# [TASK TO CARRY OUT]
Please write the data out once more, exactly as it is given.
====
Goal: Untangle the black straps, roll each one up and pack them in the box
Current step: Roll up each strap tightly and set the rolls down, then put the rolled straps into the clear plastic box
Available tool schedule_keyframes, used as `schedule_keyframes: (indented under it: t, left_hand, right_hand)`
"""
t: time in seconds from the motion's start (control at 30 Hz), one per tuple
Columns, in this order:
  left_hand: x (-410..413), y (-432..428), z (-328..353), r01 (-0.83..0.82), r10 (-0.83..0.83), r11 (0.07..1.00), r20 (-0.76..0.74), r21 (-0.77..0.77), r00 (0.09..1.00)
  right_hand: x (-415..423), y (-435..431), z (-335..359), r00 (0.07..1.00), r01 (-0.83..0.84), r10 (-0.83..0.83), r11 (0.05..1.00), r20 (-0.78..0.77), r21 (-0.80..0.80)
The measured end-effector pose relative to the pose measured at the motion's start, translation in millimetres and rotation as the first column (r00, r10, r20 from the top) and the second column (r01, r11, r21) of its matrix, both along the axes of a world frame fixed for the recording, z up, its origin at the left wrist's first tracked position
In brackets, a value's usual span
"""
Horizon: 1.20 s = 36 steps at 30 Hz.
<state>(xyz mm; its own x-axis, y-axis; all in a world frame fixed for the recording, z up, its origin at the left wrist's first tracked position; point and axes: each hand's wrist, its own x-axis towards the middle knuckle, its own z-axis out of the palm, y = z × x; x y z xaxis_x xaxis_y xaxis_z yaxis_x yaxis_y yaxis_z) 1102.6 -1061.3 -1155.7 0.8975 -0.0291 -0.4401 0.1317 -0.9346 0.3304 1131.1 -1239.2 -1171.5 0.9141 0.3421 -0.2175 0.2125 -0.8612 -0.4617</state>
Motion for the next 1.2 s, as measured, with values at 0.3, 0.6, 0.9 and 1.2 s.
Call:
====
# [EXERCISE ANSWER]
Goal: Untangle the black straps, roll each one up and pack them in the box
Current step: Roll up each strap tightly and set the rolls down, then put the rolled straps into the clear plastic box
Available tool schedule_keyframes, used as `schedule_keyframes: (indented under it: t, left_hand, right_hand)`
"""
t: time in seconds from the motion's start (control at 30 Hz), one per tuple
Columns, in this order:
  left_hand: x (-410..413), y (-432..428), z (-328..353), r01 (-0.83..0.82), r10 (-0.83..0.83), r11 (0.07..1.00), r20 (-0.76..0.74), r21 (-0.77..0.77), r00 (0.09..1.00)
  right_hand: x (-415..423), y (-435..431), z (-335..359), r00 (0.07..1.00), r01 (-0.83..0.84), r10 (-0.83..0.83), r11 (0.05..1.00), r20 (-0.78..0.77), r21 (-0.80..0.80)
The measured end-effector pose relative to the pose measured at the motion's start, translation in millimetres and rotation as the first column (r00, r10, r20 from the top) and the second column (r01, r11, r21) of its matrix, both along the axes of a world frame fixed for the recording, z up, its origin at the left wrist's first tracked position
In brackets, a value's usual span
"""
Horizon: 1.20 s = 36 steps at 30 Hz.
<state>(xyz mm; its own x-axis, y-axis; all in a world frame fixed for the recording, z up, its origin at the left wrist's first tracked position; point and axes: each hand's wrist, its own x-axis towards the middle knuckle, its own z-axis out of the palm, y = z × x; x y z xaxis_x xaxis_y xaxis_z yaxis_x yaxis_y yaxis_z) 1102.6 -1061.3 -1155.7 0.8975 -0.0291 -0.4401 0.1317 -0.9346 0.3304 1131.1 -1239.2 -1171.5 0.9141 0.3421 -0.2175 0.2125 -0.8612 -0.4617</state>
Motion for the next 1.2 s, as measured, with values at 0.3, 0.6, 0.9 and 1.2 s.
Call:

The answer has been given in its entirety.